On the floor below, people were already in bed, horizontal behind their dividing curtains. Their presence could be felt. The air was thick with a sweet Chinese smell, a mixture of cooking, sweat, perfumed soap, and revolting Jap cigarettes. Taking courage from my revolver, I continued on down to the ground floor.
It was very dark, one naked bulb burning in the living area, a small oil lamp dim in the kitchen area. Night had changed the almost changeless scene. The card-players had gone. A battered bamboo screen had been drawn round the sofa; behind the screen, Auntie slept restlessly, dreaming of faraway lands.
Two men sat at the table. One was Fat Sian himself, still in greasy string vest and shorts, smoking with his cigarette almost vertical in his mouth. The other was a Chinese I had noticed about the place before. They had been talking quietly together over a bottle of Red Fox; now they lapsed into silence and watched me.

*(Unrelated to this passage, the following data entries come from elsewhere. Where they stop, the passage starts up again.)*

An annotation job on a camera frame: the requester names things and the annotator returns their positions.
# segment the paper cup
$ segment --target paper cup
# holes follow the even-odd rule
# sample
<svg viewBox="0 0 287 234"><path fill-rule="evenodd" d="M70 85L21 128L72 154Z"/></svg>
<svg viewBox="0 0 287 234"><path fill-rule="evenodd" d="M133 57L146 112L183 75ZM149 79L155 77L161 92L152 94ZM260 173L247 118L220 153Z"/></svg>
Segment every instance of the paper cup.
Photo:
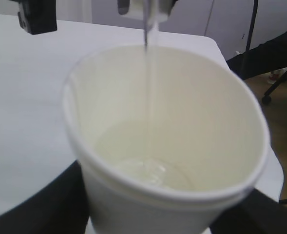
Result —
<svg viewBox="0 0 287 234"><path fill-rule="evenodd" d="M143 46L120 46L83 59L64 87L98 234L199 234L249 194L266 162L267 124L236 75L187 51L154 52L150 81ZM149 134L138 123L149 117L146 158ZM140 180L132 173L143 164L151 174Z"/></svg>

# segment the chair leg
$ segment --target chair leg
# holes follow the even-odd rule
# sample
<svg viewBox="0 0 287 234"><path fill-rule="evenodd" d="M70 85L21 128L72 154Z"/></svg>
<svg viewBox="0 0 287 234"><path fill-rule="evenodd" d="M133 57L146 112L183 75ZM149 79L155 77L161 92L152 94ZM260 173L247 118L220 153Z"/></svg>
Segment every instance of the chair leg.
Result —
<svg viewBox="0 0 287 234"><path fill-rule="evenodd" d="M283 82L287 80L287 71L265 92L265 96L261 99L264 105L269 105L272 101L270 94Z"/></svg>

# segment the table
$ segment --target table
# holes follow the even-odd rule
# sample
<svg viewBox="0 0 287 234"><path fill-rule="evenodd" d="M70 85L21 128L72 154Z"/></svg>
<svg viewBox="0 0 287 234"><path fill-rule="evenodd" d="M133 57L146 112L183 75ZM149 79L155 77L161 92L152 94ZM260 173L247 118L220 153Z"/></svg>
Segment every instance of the table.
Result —
<svg viewBox="0 0 287 234"><path fill-rule="evenodd" d="M54 180L74 160L60 107L67 74L86 54L143 43L138 29L58 21L58 31L32 36L18 18L0 15L0 214ZM214 40L160 33L159 43L227 64ZM283 171L273 150L257 188L278 201Z"/></svg>

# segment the clear liquid
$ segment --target clear liquid
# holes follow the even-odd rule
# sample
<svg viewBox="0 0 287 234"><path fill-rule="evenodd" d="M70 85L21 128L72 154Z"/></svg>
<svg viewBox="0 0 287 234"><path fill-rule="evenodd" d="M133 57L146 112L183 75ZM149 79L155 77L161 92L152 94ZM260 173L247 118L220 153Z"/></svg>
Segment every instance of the clear liquid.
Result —
<svg viewBox="0 0 287 234"><path fill-rule="evenodd" d="M180 145L166 126L149 124L152 135L145 133L145 122L123 122L109 128L97 141L95 151L128 177L154 187L191 191L193 181L183 169L172 163L179 157ZM150 155L145 148L151 141Z"/></svg>
<svg viewBox="0 0 287 234"><path fill-rule="evenodd" d="M158 0L144 0L144 41L146 80L146 158L151 157L152 131L149 123L153 119L153 90L156 85L156 47L158 39Z"/></svg>

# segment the white paper cup
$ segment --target white paper cup
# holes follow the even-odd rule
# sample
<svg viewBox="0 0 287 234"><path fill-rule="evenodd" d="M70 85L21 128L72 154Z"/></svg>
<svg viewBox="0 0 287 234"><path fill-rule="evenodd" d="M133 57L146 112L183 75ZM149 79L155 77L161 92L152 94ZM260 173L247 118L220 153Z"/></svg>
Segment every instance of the white paper cup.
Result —
<svg viewBox="0 0 287 234"><path fill-rule="evenodd" d="M96 149L112 126L147 116L143 46L115 47L83 59L64 88L68 136L98 234L199 234L249 194L266 162L268 127L236 75L187 51L159 47L156 53L153 119L173 131L166 140L175 137L185 148L158 139L170 150L154 157L164 163L165 176L178 179L178 189L139 182L116 168L120 152L104 156ZM179 189L185 182L180 178L194 187Z"/></svg>

I went over to them, ostentatiously holding the revolver and enjoying my role.
‘Man shoot,’ Fat said. ‘Bang, bang, bang.’ He raised his plump right hand and fired it three times in order to get his meaning across. In addition, he smiled and nodded.
‘That’s right,’ I agreed. ‘Merdeka, bang, bang, bang …’ Merdeka was the Malayan cry for freedom, the slogan of the Indonesian campaign.
I gave Fat’s companion a hard look. He returned it. He was a slender man, neatly dressed with a white shirt, the sleeves of which were rolled down against mosquito bites. He wore gold-rimmed spectacles. His hair was brushed to the back of his head.
Margey came out from the rear, carrying a plate of apples and mangusteen and a glass of beer. She looked tense, smiling at me without speaking.
‘I’m checking to see that the place is properly secure,’ I said. ‘Ground floor windows all shut.’ Walking across to the door into the lane, I found that it had no lock and the bolt was broken. There was only a simple catch. Fat said something, laughing, and Margey translated. ‘Fat Sian sleep in his bed so no man ever break in here. He pull bed in front this door. China people all very scare Malayan murder-thief.’